--- RECORDED INFORMATION Enclosed Below ---

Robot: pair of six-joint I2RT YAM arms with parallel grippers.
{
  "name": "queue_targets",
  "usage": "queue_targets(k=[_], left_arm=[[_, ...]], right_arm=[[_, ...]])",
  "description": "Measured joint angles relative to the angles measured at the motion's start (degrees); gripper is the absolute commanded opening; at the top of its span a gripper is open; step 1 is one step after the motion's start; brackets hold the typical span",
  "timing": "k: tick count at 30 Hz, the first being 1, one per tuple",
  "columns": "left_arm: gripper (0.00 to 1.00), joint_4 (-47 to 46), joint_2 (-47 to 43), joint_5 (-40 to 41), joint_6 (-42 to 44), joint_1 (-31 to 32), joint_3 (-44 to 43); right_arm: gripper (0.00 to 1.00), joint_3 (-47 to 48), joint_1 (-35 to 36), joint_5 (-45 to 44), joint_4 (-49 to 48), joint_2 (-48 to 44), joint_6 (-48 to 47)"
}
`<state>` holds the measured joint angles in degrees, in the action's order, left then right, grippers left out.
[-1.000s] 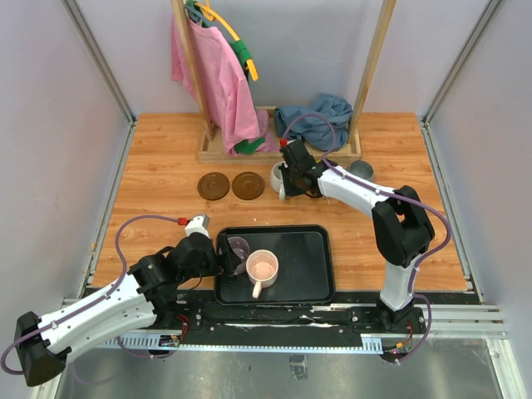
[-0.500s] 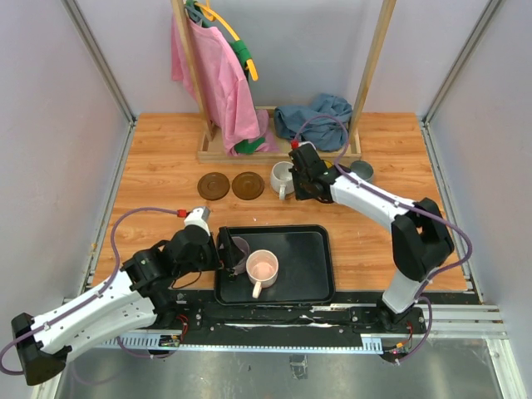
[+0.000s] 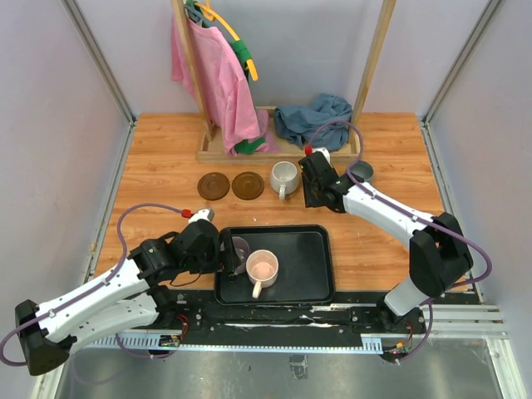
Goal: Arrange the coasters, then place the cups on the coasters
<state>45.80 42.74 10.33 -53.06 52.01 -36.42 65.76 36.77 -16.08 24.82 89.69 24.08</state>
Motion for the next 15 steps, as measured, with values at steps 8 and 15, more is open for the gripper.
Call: queue_targets(k=[8, 15], left_arm=[[0.8, 3.85, 1.27, -0.79, -2.49, 1.31, -1.14], [0.73, 3.06, 3.56, -0.28, -2.86, 2.71, 0.02]], right_arm=[[0.34, -0.37, 0.0, -0.9, 0.55, 0.0, 0.2], [0.32, -0.61, 0.0, -0.87, 0.55, 0.0, 0.81]])
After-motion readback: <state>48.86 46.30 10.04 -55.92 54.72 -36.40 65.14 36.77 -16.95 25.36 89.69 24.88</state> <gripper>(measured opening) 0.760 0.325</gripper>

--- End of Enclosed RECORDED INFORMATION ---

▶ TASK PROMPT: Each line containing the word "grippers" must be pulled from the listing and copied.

▶ RESPONSE AREA:
Robot: pair of six-joint I2RT YAM arms with parallel grippers.
`<state>` holds the measured joint angles in degrees, in the action's order, left then right, grippers left out.

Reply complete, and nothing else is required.